- EXERCISE
Extract, verbatim, all lines starting at the one containing "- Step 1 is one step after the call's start" and ending with the final line of the listing, and no others.

- DATA SHOWN
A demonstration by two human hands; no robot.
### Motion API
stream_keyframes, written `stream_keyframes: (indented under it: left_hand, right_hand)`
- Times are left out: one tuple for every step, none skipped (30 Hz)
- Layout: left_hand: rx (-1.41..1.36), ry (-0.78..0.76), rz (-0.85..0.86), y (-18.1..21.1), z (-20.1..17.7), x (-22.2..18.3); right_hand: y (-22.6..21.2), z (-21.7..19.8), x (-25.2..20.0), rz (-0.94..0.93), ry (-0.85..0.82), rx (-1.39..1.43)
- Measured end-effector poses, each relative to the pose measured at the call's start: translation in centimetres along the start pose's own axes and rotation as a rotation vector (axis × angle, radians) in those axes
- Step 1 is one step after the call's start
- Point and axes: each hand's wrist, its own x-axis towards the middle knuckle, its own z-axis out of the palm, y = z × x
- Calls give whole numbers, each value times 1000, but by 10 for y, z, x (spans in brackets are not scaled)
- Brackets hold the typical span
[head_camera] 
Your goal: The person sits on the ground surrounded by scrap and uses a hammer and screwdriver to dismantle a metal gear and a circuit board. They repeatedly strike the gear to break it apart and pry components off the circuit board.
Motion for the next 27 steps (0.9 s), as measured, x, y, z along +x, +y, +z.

- THE COMPLETED TASK
- Step 1 is one step after the call's start
- Point and axes: each hand's wrist, its own x-axis towards the middle knuckle, its own z-axis out of the palm, y = z × x
- Calls give whole numbers, each value times 1000, but by 10 for y, z, x (spans in brackets are not scaled)
- Brackets hold the typical span
[head_camera] 
Your goal: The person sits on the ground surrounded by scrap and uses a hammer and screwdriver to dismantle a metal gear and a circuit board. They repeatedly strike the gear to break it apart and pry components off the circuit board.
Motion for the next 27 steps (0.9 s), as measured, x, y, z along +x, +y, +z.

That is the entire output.